Screening test for stomach cancer
Gastroenterologist Dr. Saowanee Ngamruengphong from Johns Hopkins Hospital explains how doctors are trying to solve the problem of the gastric mucosa without surgery. An endoscopic procedure known as gastroscopy helps screen patients at high risk for stomach cancer and diagnoses the disease earlier.
- There is no standard guideline on who should be screened for stomach cancer. Therefore, we recommend screening test recommendations based on risk factors for developing this type of cancer. Based on the test what scientists found is that, we determine how often patients should undergo additional examinations.
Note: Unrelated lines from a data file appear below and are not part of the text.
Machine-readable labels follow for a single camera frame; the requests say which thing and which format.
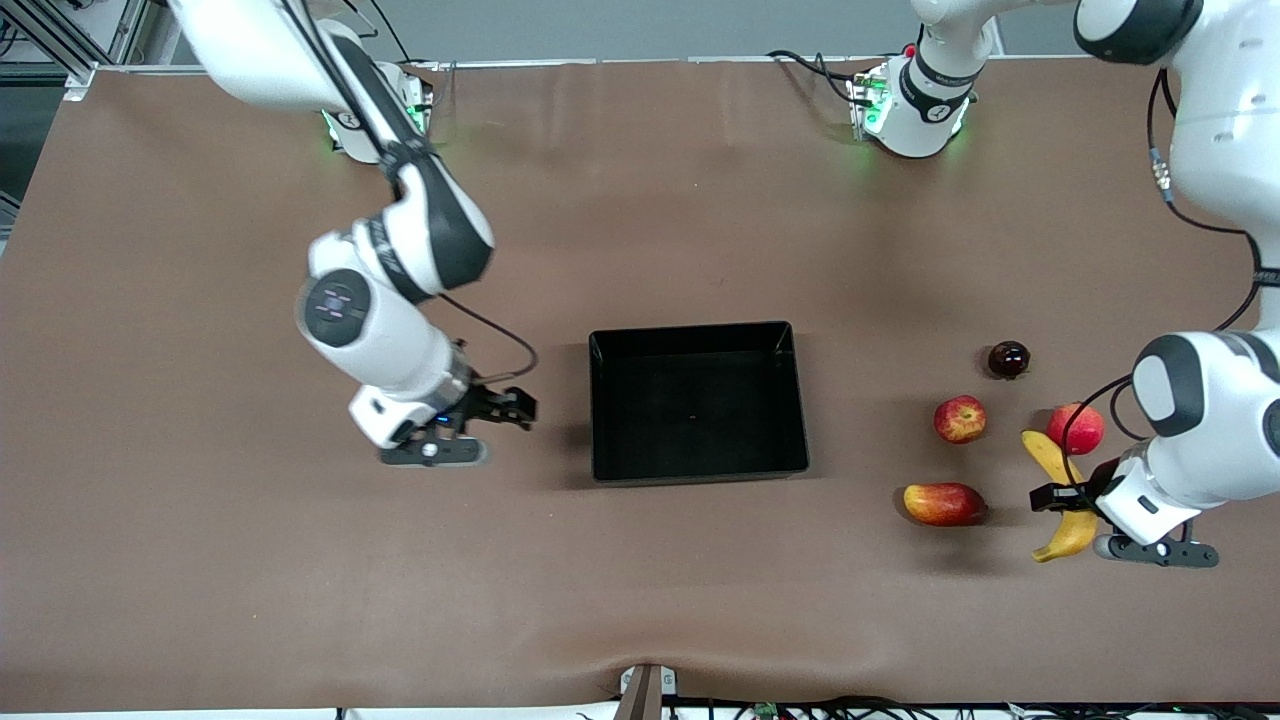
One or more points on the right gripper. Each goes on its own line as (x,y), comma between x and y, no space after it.
(487,403)

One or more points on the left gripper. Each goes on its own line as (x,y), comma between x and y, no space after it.
(1082,492)

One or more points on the yellow banana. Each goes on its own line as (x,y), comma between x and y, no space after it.
(1072,535)

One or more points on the red yellow apple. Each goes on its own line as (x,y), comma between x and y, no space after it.
(960,420)

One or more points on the black plastic box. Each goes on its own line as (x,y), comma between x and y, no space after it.
(700,420)

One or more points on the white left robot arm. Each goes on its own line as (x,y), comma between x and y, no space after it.
(1220,100)

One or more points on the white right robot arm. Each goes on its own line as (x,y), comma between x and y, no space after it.
(400,340)

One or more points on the red round peach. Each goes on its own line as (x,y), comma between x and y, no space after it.
(1085,432)

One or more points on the red yellow mango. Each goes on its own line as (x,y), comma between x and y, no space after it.
(945,505)

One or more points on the dark purple mangosteen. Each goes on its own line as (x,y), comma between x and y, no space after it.
(1008,360)

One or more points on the brown table cover mat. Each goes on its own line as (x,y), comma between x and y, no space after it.
(300,580)

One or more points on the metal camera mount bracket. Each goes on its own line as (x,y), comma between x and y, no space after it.
(645,692)

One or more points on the aluminium frame profile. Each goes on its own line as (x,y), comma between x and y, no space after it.
(60,40)
These are the factors that are taken into account when identifying at-risk patients:
Family history: If there is a family member who has had stomach cancer, it increases the risk. Race: Members of the white race are at lower risk. Smoking: Smoking can increases the risk of stomach cancer without doubts. Physical health and genetics: Certain types of stomach infections and hereditary syndromes, such as Lynch syndrome and Peutz-Jeghers syndrome (a genetic disorder characterized by the development of benign polyps), also increase the risk of stomach cancer.
Gastric cancer – diagnosis
Upper endoscopy (gastroscopy) is today the gold standard for diagnosing stomach cancer.
During upper endoscopy:
Patients receive general anesthesia so that they sleep during the procedure and do not feel pain. The doctor inserts a tube (with a camera attached at the end) through the mouth, through the esophagus and stomach. As the circumference shifts, the doctor carefully looks into the mucous membrane of the esophagus and stomach, carefully examining all suspicious areas that may be affected by malignant cells.
New technologies are of great importance
Even with an endoscope, it is sometimes difficult to distinguish cancerous lesions from healthy or scarred abdominal tissue. When endoscopy is done, doctors cannot always confirm that the cancer has developed. Instead, very small, subtle lesions are often seen.